What a modern guild would actually look like
We need a verified not-shit-person badge. Some mechanism, ideally decentralized, ideally reputation-based, that lets maintainers distinguish between "human who has demonstrated basic competence and good faith" and "entity or bot submitting or causing to be submitted auto-generated changes to mass repositories for credential farming."
This is, functionally, a guild. And before the libertarian-leaning contingent of Hacker News has a collective aneurysm, let me be specific about what I mean:
I don't mean you need a certificate to write Python. I mean something closer to what the Debian project has done with its Web of Trust model for decades: existing trusted contributors vouch for new ones. Your vouching carries weight proportional to your own standing. If you vouch for someone who turns out to be a spam vector, that costs you something. The system works because it makes reputation legible without making it bureaucratic.
You could imagine this layered onto GitHub or GitLab with relatively modest infrastructure. Contributor rings, where the inner rings are people vouched for by other inner-ring people. Maintainers could then filter PRs by trust level. Not blocking anyone from forking or submitting, but giving maintainers a signal they desperately need.

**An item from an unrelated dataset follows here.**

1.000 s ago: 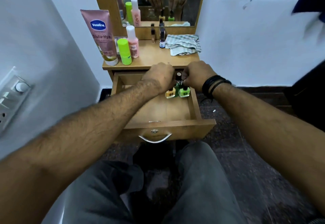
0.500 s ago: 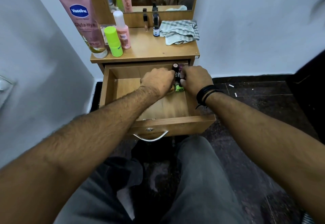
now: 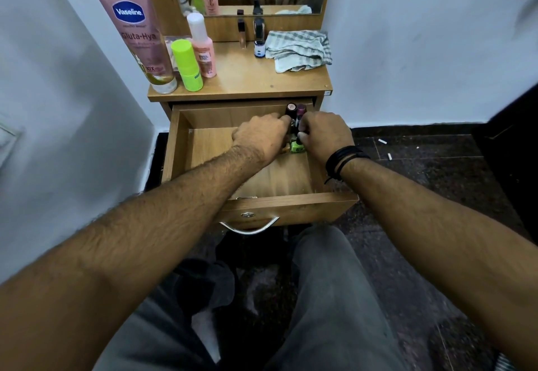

Chaucer's pilgrims each carried letters of introduction from their parishes; the principle is old enough that it shows up in The Canterbury Tales as an assumed feature of civilized travel.
TL:DR: Every mass-generated PR a maintainer has to review is time stolen from actual development. Every fake contribution that gets merged degrades the codebase. Every green-square farmer who pads their profile with AI-generated commits makes the GitHub contribution graph less useful as a signal, which ironically makes the farming less valuable too, which means they need to do more of it.
Would a guild system be perfect? Obviously not. Would it create new forms of exclusion? Probably. Would medieval Florentine weavers recognize the problem we're dealing with? I suspect they'd find it eerily familiar.
And there is no need // reason to re-invent the wheel.